Unlike dams and reservoirs all over the world, there is no spillway south of the Lake to reduce water pressure on the Herbert Hoover Dike and, during periods of high water levels, the United States Army Corps of Engineers only options are to use the Caloosahatchee on the west coast and the St. Lucie on the east coast as relief valves for the release of excessive polluted water to our coastal estuaries. Water that historically flowed south from Lake Okeechobee to the Everglades predominantly flows west and east under the South Florida Water Management District’s (SFWMD) plumbing system.

The political response from elected officials and governmental agencies on “getting the water right” in the Lake Okeechobee watershed, in order to restore coastal estuaries and the Florida Everglades, is the implementation of the multibillion dollar Comprehensive Everglades Restoration Program (CERP). Unfortunately, the Central South Florida Control project model used as the basis for Everglades restoration under CERP is seriously flawed because the model incorporated data collected from a historic 30-year dry cycle between 1965 to 1995. The SFWMD underestimated the need for water storage to restore the Everglades and there is a need for an additional one million acre feet (325 billion gallons) of water storage to properly manage maximum flow from Lake Okeechobee.

Additional lands needs to be purchased in the EAA south of Lake Okeechobee to provide a critical hydrological connection between Lake Okeechobee and the Everglades. Restoration of a portion of the historic flow way in the EAA requires state acquisition of approximately 50,000 acres to provide sufficient storage, treatment and conveyance of water from Lake Okeechobee south to the Everglades. The combined acreage of 50,000 acres is only 7 percent of agricultural lands in the EAA and 11 percent of sugar cane fields thereby assuring a sustainable agricultural industry and restoration of Lake Okeechobee and Everglades and protection of coastal estuaries. The 50,000 acres could be combined with approximately 62,000 acres of contiguous government owned land to develop a meandering dynamic flow way that would alleviate the current destructive practice of excessive polluted Lake water released to coastal estuaries and provide much needed treated water to the Everglades and Florida Bay.

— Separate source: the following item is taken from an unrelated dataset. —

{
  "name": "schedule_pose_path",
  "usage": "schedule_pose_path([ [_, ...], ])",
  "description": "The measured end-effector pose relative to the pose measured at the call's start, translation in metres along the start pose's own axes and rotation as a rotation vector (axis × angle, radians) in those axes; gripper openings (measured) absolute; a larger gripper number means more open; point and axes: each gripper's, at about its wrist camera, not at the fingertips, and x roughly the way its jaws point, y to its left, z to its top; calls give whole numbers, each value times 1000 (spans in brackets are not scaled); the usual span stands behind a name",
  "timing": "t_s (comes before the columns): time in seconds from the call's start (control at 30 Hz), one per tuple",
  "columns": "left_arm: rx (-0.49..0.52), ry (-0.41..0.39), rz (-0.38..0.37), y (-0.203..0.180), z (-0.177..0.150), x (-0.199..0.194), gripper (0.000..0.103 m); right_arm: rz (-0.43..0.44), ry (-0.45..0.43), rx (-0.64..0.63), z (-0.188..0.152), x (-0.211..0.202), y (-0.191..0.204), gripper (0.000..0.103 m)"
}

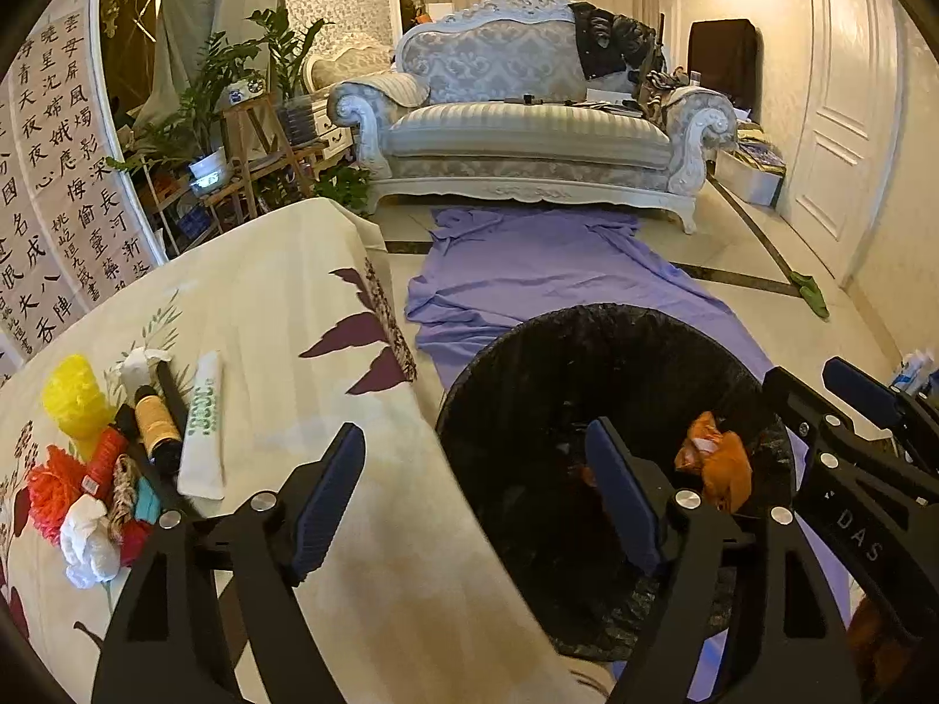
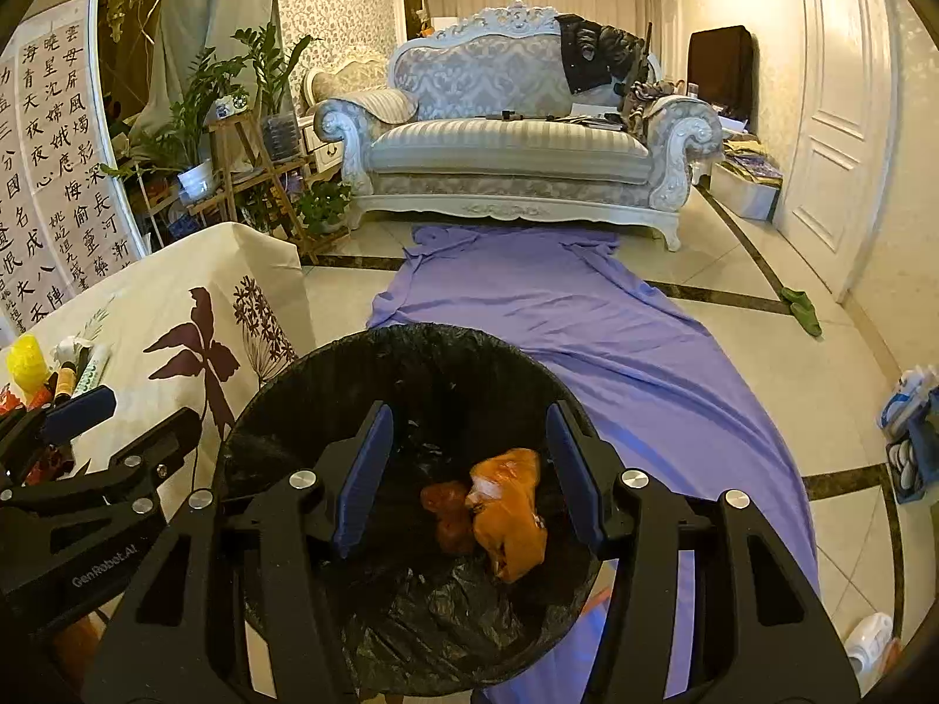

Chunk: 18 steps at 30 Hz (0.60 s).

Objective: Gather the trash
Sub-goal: 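Carry both bags over the black bin and open both tools to drop them, then grasp the dark red cloth bundle with the right tool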

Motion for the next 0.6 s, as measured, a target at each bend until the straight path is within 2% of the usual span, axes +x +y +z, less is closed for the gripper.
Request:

When Governor Scott was elected Governor in 2010 the state had an option to purchase land from U.S. Sugar and Scott declined the opportunity. In 2015, Agriculture Secretary Adam Putnam’s Office drafted the Water Bill and Representative Matt Caldwell sponsored the legislation which weakened the state’s enforcement of numeric nutrient standards of polluted water entering Lake Okeechobee in favor of volunteer “best management practices.” Scott, Putnam and Caldwell receive generous contributions from Big Sugar when campaigning for public office.

In the 2018 election cycle, the people have the opportunity to “get the water right” by voting for the right candidates that will represent the public interest.

– Ray Judah is a former Lee County commissioner and a long-time environmental activist.